†Beijing National Laboratory of Molecular Sciences (BNLMS) and Key Laboratory of Bioorganic Chemistry and Molecular Engineering of Ministry of Education, College of Chemistry, Peking University, Beijing 100871, China.
‡State Key Laboratory of Organometallic Chemistry, Chinese Academy of Sciences, Shanghai 200032, China.
Org Lett. 2015 Jul 2;17(13):3322-5. doi: 10.1021/acs.orglett.5b01542. Epub 2015 Jun 16.
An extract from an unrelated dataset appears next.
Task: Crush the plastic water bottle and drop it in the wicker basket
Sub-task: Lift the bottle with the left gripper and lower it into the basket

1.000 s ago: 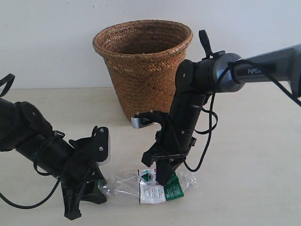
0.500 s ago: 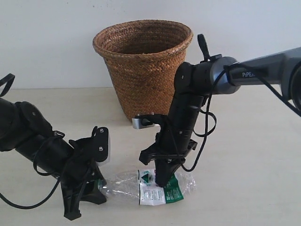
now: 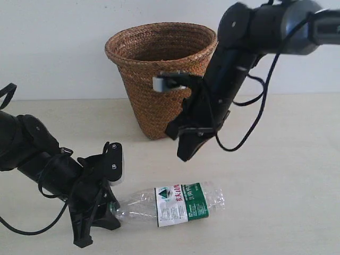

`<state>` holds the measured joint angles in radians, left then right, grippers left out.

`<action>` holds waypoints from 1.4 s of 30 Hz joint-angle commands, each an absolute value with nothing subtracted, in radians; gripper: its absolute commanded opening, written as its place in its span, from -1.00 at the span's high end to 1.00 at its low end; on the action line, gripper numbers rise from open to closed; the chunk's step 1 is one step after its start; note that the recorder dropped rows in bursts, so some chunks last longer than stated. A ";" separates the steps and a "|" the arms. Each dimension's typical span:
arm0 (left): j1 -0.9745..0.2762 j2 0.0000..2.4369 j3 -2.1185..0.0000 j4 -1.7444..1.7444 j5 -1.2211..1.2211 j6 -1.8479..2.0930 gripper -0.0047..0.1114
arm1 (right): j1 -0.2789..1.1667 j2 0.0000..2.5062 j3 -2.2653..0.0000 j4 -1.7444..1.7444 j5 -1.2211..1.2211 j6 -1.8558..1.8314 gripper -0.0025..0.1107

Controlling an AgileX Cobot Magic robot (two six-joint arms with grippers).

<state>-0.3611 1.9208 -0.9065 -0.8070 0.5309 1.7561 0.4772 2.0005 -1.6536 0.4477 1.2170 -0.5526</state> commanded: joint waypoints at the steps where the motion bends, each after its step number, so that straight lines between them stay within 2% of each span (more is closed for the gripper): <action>1: -0.360 1.927 -0.902 -0.789 0.517 1.785 0.84 | 0.406 1.889 -1.608 0.450 1.221 -0.578 0.96; 8: -0.360 1.790 -0.954 -0.831 0.684 1.833 0.84 | 0.091 1.709 -1.404 0.440 1.221 -0.610 0.96; 11: -0.360 1.725 -0.991 -0.863 0.730 1.831 0.84 | 0.038 1.709 -1.325 0.452 1.157 -0.629 0.96; 16: -0.358 1.642 -1.087 -0.871 0.787 1.787 0.84 | 0.039 1.709 -1.291 0.429 1.053 -0.647 0.96; 20: -0.341 1.629 -1.198 -0.953 0.671 1.744 0.84 | 0.039 1.709 -1.291 0.433 1.041 -0.647 0.96; 21: -0.339 1.629 -1.235 -1.107 0.504 1.750 0.84 | 0.039 1.709 -1.291 0.433 1.036 -0.647 0.96; 23: -0.346 1.632 -1.268 -1.306 0.342 1.862 0.80 | 0.039 1.709 -1.291 0.435 1.036 -0.647 0.96; 25: -0.346 1.659 -1.315 -1.480 0.285 2.078 0.50 | 0.039 1.709 -1.291 0.438 1.029 -0.647 0.96; 27: -0.346 1.693 -1.367 -1.512 0.276 2.132 -0.14 | 0.039 1.709 -1.291 0.445 1.029 -0.647 0.96; 29: -0.346 1.734 -1.412 -1.532 0.241 2.116 -0.69 | 0.039 1.709 -1.291 0.453 1.037 -0.645 0.96; 30: -0.346 1.748 -1.428 -1.535 0.241 2.116 -0.90 | 0.039 1.709 -1.291 0.463 1.046 -0.645 0.96; 31: -0.346 1.751 -1.434 -1.528 0.243 2.124 -0.97 | 0.039 1.709 -1.290 0.468 1.054 -0.645 0.96; 36: -0.346 1.751 -1.437 -1.528 0.243 2.132 -0.82 | 0.039 1.709 -1.290 0.484 1.070 -0.645 0.96; 39: -0.346 1.751 -1.437 -1.528 0.243 2.132 -0.55 | 0.039 1.709 -1.290 0.487 1.054 -0.645 0.96; 42: -0.346 1.751 -1.437 -1.528 0.228 2.107 -0.12 | 0.039 1.709 -1.290 0.488 1.047 -0.645 0.96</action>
A new type of Rh2(OAc)4-catalyzed [2,3]-sigmatropic rearrangement of sulfur ylides is reported. A series of cyclopropenes were successfully employed for [2,3]-sigmatropic rearrangement by a reaction with either allylic or propargylic sulfides. Under the optimized conditions, the reaction afforded the products in moderate to excellent yields. In these transformations, the vinyl metal carbenes generated in situ from the cyclopropenes were effectively trapped by sulfides, resulting in the formation of corresponding products upon [2,3]-sigmatropic rearrangements.
一种新型的 Rh2(OAc)4 催化的硫叶立德[2,3]-σ重排反应被报道。一系列环丙烯在与烯丙基或炔丙基硫醚反应时成功地进行了[2,3]-σ重排。在优化条件下,反应以中等至优异的收率得到产物。在这些转化中,从环丙烯原位生成的乙烯基金属卡宾被硫醚有效捕获,导致在[2,3]-σ重排后形成相应的产物。